I’m starting to realise that putting my head in the sand may be good advice.
Yesterday, I got the same message in three different ways. Once was from the husband, who told me that he thinks I’m getting distracted from what I should be doing by getting too caught up in all the shenanigans in the US.
Once was from my brother, who told me:
I think I need to have a bit more of your paying attention to things, and you need to have a bit more of my putting my head in the sand and ignoring it all.
And once was from a reader, who made no bones about telling me:
You aren’t Hashem, you aren’t the Tzaddik. You don’t need to be worrying about all this stuff.
After some pondering, I see that they are all right.
I also see that my yetzer has been pulling a fast one on me, trying to tell me that I need to be ‘warning’ all these people, all these Jews, in chutz l’aretz, about what is about to happen over there.
It’s like World War II all over again!!! You have to tell them to get out!!!
Blah blah blah.
What, I’m the only person who can watch a Youtube channel and figure out what’s really going on behind the scenes in the US?
Of course not. Anyone who wants to can figure things out for themselves, there are so many non-Jewish journalists and bloggers and Youtubers now, who are doing a much better job than the mainstream media of putting the pieces together, and explaining what’s really going on.
I don’t need to waste any more of my time being a second-rate imitation of them.
I realized some more stuff:
I live in Jerusalem. I already took the ‘red pill’ a long time ago, and that’s why I moved out of London. There is nothing ‘practical’ I need to change about my life right now to be ready for Moshiach and geula. So paradoxically, I can actually stop obsessing about what’s happening in the wider world, and just get on with living my life and doing my own thing.
Maybe this sounds a little selfish. But I got the last couple of days that I’m effectively wasting my time banging on about this stuff, because most of the people it will directly affect don’t want to hear it, and certainly don’t want to believe it, anyway.
All my readers are grown ups who can think for themselves, and who are responsible for their own lives and neshamas. I am no cleverer than them, no more insightful than they are. All this ‘trying to predict the future stuff’ is just a big personal ga’ava trip.
And in the meantime, it’s also taking so much of my energy away from my own projects, like this new book I’m trying to write, BH, which is a personality typology based on Jewish sources. I want to go back to writing about life, pure and simple, on this blog. With some Rebbe Nachman stuff thrown in.
I know, I’ve said that before and I’ve got pulled off into other directions. It keeps happening, it may well happen again. But what I want, really, is to leave the geula stuff alone for a good long while, because the boulder is gathering steam and is rushing down the hill all by itself now, and it doesn’t need any more prodding from me.
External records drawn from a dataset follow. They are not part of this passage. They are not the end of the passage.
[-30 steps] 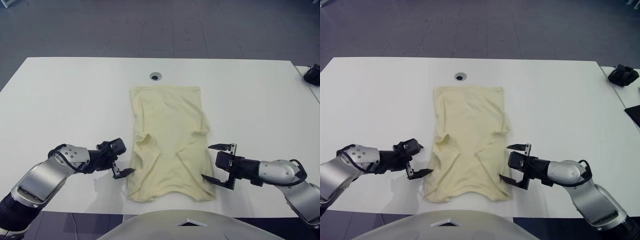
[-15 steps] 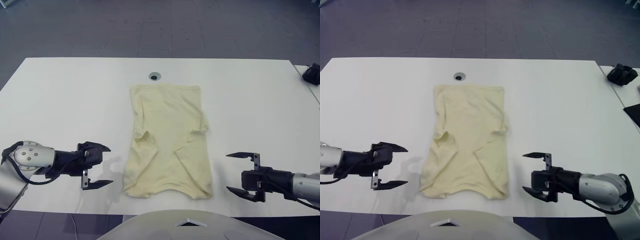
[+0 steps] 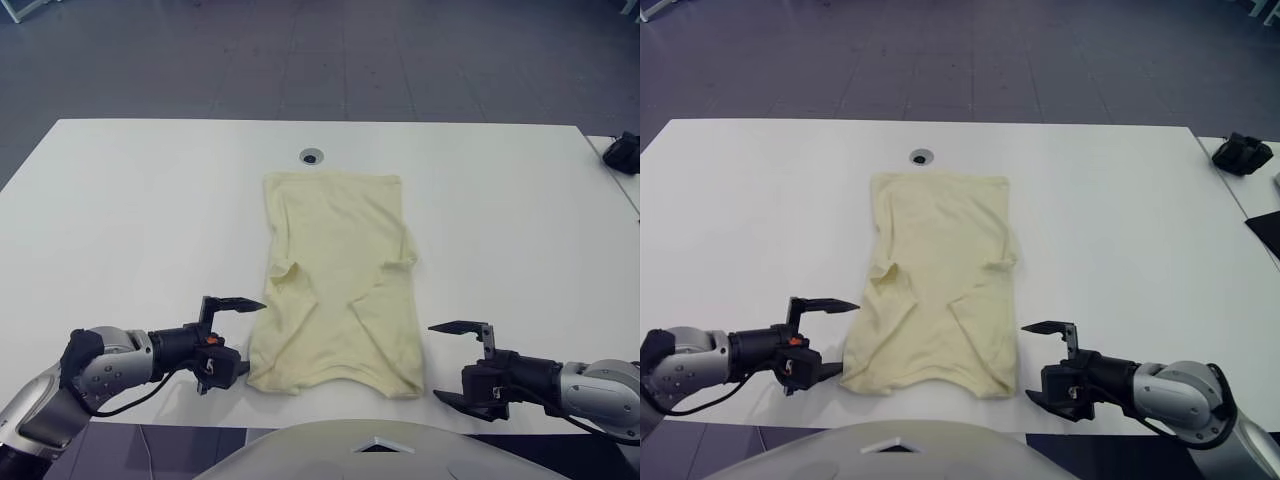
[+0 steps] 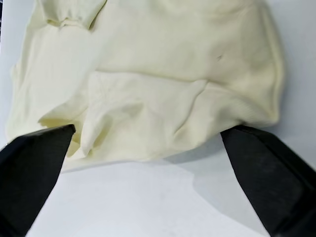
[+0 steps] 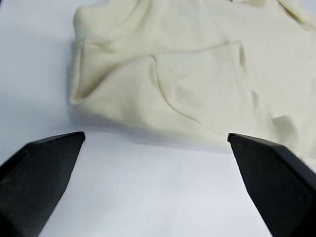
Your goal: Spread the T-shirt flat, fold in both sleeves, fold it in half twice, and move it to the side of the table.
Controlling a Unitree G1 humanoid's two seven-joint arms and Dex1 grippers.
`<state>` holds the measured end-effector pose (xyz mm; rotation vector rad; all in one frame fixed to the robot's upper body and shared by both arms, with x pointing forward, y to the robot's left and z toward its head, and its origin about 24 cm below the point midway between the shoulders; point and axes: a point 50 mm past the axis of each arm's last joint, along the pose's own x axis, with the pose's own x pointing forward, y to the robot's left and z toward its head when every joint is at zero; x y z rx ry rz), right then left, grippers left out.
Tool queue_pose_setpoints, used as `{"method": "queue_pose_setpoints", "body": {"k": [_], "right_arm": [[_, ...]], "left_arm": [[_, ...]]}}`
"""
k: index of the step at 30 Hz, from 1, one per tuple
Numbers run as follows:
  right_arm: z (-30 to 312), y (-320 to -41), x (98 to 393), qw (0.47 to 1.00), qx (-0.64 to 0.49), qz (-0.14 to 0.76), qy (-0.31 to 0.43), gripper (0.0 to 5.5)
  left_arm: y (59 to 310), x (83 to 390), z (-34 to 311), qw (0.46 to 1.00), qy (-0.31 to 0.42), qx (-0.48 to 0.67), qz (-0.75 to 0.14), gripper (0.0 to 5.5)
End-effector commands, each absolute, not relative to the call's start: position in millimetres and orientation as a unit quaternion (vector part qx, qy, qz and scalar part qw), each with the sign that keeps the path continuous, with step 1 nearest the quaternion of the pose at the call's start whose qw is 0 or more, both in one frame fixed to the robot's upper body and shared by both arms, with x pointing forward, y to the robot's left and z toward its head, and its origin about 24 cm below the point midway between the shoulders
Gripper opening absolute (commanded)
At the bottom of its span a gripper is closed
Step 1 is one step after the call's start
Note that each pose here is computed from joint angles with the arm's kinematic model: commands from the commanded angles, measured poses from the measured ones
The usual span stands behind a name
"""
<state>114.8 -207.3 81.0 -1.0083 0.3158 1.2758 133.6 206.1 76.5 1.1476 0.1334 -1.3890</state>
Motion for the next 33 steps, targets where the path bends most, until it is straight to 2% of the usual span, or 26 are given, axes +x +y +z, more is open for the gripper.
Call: {"method": "queue_pose_setpoints", "body": {"k": [1,26,31,33], "right_arm": [[76.0,-204.1,113.7,0.672,-0.449,0.571,0.147,5.17],[66.5,-188.1,104.1,0.669,-0.432,0.591,0.126,0.93],[65.2,-191.5,105.1,0.663,-0.435,0.596,0.130,0.02],[67.1,-194.6,106.5,0.663,-0.434,0.595,0.133,0.02]], "left_arm": [[210.8,109.5,54.4,0.574,0.143,0.470,-0.655,4.76],[202.6,116.9,47.2,0.584,0.149,0.470,-0.645,0.01],[202.0,118.2,45.8,0.585,0.149,0.471,-0.643,0.00],[202.6,121.0,47.1,0.588,0.149,0.470,-0.642,0.00]]}}
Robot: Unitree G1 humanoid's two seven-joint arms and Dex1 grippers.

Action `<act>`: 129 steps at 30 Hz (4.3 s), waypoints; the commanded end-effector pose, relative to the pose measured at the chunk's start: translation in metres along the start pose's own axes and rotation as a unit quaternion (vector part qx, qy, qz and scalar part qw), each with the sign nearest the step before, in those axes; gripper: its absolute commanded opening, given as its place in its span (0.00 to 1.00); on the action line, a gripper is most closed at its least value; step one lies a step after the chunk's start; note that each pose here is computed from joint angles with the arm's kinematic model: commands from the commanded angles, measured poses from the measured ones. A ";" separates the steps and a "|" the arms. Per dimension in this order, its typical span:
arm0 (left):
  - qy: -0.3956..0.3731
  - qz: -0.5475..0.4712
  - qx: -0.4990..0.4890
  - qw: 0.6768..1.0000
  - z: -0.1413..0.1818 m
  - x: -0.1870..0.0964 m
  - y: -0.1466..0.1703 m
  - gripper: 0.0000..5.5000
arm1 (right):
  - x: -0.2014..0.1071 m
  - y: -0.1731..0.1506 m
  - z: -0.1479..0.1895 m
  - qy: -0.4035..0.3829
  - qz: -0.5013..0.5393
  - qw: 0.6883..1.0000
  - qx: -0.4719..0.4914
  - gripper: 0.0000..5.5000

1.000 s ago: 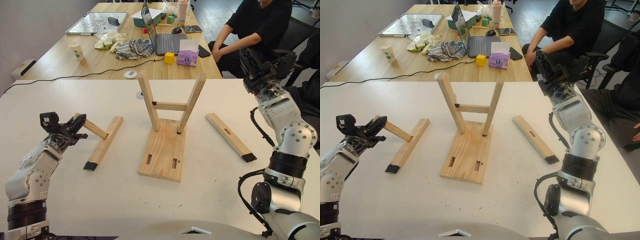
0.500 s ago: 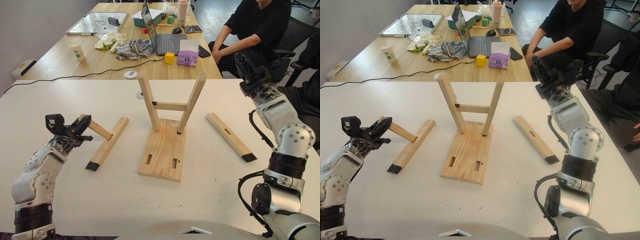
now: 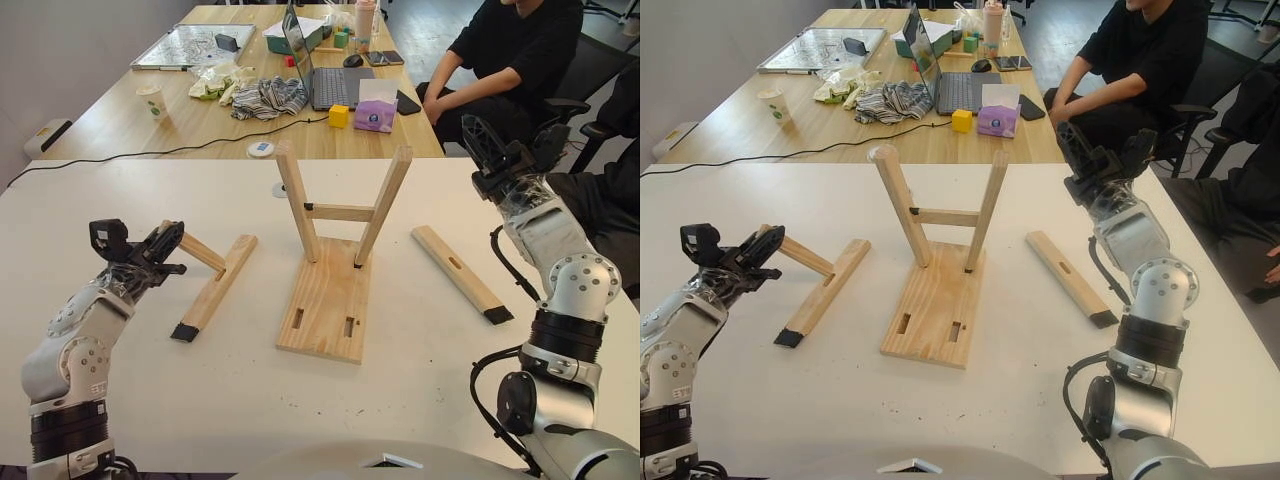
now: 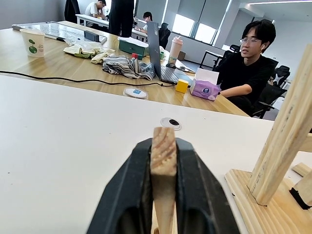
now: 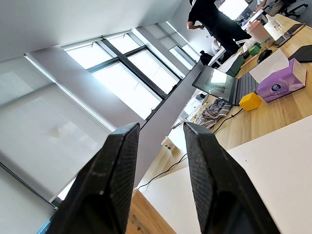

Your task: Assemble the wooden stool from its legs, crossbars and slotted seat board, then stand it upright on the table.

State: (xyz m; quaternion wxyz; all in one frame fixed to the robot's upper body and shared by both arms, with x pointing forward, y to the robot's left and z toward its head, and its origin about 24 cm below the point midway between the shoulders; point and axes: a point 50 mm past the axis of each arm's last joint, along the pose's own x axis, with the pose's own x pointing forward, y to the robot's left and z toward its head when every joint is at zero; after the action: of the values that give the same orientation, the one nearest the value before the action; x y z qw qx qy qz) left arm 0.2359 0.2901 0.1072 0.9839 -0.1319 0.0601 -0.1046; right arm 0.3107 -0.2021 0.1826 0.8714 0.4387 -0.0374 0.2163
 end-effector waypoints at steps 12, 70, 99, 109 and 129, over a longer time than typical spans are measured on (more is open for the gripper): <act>0.178 -0.022 0.141 0.974 -0.033 -0.013 0.012 0.07 | 0.000 0.000 0.002 0.001 -0.002 1.000 -0.003 0.30; 0.295 -0.052 0.160 0.941 -0.057 -0.052 0.067 0.86 | -0.038 -0.015 -0.006 -0.045 -0.062 0.997 -0.004 0.30; 0.232 -0.023 0.091 0.968 -0.051 -0.038 0.069 0.37 | -0.021 -0.013 0.010 -0.052 -0.039 0.998 -0.018 0.30; -0.043 -0.186 0.042 0.981 0.152 0.047 -0.033 0.37 | 0.011 0.030 0.062 -0.053 0.122 0.983 -0.124 0.55; 0.054 -0.476 -0.255 0.840 0.115 0.041 -0.185 0.37 | 0.060 0.112 -0.015 0.124 0.310 0.927 0.170 0.75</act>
State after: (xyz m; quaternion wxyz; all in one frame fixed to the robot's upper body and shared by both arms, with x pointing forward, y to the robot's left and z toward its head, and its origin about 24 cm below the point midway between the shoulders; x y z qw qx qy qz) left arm 0.2603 0.1350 0.2671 0.7370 -0.3873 0.0648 -0.5502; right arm 0.3188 -0.1164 0.2655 0.6833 0.5139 -0.0303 0.5178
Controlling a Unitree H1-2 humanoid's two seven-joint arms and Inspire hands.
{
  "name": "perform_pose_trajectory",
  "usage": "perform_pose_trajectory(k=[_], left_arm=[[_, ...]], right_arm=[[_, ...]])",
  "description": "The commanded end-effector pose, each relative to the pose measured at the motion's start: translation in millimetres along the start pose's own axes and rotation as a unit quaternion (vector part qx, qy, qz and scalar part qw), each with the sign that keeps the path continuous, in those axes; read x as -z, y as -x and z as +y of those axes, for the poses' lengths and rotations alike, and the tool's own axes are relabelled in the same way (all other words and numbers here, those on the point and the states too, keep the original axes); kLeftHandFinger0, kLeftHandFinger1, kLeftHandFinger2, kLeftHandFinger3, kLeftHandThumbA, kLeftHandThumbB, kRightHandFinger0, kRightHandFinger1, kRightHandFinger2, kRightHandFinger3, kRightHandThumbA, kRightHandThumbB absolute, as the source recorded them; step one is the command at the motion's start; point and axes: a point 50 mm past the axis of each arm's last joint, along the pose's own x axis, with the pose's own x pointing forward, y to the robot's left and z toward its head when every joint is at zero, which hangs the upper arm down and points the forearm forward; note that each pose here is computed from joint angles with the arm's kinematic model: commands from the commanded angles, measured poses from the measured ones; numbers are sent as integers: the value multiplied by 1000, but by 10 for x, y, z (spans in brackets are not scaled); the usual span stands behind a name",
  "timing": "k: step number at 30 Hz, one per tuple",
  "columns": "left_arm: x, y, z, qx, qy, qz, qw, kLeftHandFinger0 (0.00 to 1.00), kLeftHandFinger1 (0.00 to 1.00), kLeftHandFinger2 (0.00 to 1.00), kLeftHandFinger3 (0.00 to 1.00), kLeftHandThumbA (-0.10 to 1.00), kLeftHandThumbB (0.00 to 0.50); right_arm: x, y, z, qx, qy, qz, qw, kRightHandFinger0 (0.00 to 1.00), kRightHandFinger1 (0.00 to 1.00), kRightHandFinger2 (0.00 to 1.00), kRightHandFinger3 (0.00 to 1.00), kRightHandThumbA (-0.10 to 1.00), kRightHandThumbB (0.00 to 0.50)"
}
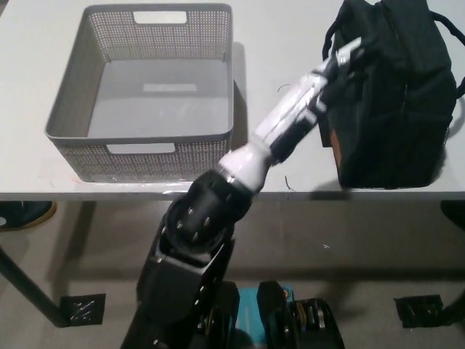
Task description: Use both hands to pick up a lunch bag on the right hand side and place it into a container on the left hand side
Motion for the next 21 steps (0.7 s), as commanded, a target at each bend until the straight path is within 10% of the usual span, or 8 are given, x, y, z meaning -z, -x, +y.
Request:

I need to take a break from all that, and try to put something useful out into the world. Even though my books barely sell, writing them is what I really love to do.
So, this is where I’m holding in life:
If I have any more geula insights, I will stick them up on my weekly blog at ravberland.com – as that is the appropriate place for them. Otherwise, I’m half putting my head in the sand about world events, so I can go back – and go forward! – to writing about other things, especially how to handle our emotions and develop healthier relationships.
That’s plenty controversial enough, all by itself.
And at least for now, that what God is telling me I need to be focusing on.